= Task directions =
Whenever a line below includes "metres", add it to the tally, then give the total and nothing more.

= Dataset content =
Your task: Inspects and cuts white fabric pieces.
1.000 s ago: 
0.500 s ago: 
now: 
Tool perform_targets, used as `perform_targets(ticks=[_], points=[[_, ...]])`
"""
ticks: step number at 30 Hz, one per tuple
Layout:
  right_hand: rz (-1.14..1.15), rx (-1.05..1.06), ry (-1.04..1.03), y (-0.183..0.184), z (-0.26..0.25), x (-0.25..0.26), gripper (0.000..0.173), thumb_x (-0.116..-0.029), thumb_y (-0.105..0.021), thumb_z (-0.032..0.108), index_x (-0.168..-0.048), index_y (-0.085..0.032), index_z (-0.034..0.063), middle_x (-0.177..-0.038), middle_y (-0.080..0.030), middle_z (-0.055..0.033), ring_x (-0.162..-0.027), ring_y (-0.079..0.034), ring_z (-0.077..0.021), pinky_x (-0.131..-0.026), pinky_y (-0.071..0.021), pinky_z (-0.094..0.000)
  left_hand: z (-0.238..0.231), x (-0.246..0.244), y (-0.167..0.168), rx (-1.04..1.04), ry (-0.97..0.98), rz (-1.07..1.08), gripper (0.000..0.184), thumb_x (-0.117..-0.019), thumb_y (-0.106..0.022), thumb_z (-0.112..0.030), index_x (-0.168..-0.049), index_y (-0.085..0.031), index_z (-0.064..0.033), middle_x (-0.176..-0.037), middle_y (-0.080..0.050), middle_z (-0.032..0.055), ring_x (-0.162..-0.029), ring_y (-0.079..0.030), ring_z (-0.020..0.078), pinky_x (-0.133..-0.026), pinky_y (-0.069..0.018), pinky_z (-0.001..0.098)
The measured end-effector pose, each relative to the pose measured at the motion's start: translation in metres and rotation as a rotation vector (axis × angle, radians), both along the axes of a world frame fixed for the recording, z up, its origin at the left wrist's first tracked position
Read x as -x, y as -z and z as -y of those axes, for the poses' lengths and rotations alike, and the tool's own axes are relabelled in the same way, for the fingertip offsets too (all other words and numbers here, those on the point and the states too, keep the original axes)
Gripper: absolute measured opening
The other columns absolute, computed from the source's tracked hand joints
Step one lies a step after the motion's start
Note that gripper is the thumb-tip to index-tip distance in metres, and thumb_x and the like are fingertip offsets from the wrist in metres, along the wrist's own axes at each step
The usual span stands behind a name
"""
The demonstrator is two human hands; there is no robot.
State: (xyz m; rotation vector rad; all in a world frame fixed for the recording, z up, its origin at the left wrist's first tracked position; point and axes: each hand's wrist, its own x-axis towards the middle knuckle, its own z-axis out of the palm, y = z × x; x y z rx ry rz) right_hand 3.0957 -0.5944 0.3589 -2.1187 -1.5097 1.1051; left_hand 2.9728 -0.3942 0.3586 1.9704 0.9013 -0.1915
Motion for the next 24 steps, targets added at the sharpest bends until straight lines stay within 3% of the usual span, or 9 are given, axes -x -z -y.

= Exercise output =
2